» Aim of the task
One number alone answers this: the count of lines below in which the word "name" is found.

» Exercise data
────────────────────

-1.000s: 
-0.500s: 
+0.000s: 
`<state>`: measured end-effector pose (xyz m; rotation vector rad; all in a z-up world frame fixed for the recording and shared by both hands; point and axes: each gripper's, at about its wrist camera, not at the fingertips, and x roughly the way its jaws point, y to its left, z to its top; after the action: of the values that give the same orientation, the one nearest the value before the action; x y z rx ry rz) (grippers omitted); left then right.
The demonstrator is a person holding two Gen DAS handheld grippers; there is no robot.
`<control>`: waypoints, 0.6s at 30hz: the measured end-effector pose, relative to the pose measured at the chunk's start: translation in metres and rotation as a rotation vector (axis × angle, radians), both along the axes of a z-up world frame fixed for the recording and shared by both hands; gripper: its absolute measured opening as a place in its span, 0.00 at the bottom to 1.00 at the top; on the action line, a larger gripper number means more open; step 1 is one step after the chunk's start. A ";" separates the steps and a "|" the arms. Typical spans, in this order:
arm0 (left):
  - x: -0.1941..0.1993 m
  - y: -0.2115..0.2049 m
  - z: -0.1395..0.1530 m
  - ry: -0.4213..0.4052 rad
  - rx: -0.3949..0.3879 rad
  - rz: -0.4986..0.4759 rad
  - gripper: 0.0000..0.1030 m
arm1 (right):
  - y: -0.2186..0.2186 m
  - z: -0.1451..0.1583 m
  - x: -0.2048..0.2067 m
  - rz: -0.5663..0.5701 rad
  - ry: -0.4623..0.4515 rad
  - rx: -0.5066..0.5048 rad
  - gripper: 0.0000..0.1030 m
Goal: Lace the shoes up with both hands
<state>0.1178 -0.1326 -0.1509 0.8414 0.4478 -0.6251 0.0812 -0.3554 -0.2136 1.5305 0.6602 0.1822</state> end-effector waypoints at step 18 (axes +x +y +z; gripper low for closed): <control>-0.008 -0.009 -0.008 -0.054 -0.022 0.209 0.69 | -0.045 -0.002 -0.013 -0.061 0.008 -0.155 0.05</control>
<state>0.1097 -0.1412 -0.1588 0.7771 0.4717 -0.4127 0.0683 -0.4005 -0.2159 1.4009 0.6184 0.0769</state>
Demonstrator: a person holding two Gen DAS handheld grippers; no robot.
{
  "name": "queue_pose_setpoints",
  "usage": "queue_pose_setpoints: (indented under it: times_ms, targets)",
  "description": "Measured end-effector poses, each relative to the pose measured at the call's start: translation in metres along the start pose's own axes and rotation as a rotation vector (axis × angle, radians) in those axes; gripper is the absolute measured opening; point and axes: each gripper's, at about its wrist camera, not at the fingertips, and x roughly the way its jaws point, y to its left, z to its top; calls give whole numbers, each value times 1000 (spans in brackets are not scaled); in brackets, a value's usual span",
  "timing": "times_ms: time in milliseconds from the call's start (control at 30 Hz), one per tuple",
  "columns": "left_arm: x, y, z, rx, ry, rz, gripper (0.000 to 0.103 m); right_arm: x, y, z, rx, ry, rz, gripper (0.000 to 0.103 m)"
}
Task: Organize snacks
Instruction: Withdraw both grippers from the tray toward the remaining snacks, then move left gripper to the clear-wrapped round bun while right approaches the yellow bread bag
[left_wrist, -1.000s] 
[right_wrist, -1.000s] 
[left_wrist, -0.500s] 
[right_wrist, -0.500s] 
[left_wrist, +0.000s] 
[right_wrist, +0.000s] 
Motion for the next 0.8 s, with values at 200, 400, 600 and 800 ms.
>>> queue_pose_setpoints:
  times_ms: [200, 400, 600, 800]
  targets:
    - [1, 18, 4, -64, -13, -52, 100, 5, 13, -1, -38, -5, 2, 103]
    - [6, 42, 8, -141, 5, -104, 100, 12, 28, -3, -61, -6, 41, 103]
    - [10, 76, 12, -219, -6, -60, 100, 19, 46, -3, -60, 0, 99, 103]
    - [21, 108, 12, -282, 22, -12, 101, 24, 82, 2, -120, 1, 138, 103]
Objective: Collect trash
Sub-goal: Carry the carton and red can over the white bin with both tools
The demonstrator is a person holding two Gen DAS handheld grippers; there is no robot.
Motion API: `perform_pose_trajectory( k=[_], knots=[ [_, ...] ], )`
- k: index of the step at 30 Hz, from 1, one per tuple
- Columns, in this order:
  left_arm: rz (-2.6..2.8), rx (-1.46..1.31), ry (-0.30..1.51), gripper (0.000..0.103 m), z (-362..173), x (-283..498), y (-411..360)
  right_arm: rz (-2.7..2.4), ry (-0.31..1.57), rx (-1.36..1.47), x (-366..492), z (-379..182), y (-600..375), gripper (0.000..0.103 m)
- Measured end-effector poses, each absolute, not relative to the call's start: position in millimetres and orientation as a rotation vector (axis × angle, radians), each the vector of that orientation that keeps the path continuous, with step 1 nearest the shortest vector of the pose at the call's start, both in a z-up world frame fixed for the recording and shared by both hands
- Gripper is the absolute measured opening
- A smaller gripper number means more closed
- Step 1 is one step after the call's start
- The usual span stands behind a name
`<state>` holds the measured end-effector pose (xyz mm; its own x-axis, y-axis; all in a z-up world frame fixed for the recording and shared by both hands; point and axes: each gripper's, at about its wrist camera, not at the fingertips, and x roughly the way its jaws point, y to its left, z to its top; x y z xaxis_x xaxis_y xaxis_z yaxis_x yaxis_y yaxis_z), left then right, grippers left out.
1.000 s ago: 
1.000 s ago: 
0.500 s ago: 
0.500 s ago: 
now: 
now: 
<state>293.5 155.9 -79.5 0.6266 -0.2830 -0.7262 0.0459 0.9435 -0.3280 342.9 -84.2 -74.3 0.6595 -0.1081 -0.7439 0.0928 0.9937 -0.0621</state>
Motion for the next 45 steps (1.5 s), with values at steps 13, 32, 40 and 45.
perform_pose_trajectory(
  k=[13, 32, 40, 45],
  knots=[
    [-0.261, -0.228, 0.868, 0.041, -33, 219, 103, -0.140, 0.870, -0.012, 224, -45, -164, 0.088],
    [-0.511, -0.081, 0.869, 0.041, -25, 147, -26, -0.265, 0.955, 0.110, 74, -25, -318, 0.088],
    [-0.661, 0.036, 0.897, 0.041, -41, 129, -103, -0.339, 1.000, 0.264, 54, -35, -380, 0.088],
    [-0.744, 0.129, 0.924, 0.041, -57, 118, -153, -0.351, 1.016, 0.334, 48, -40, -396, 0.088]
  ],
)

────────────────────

» Reply
2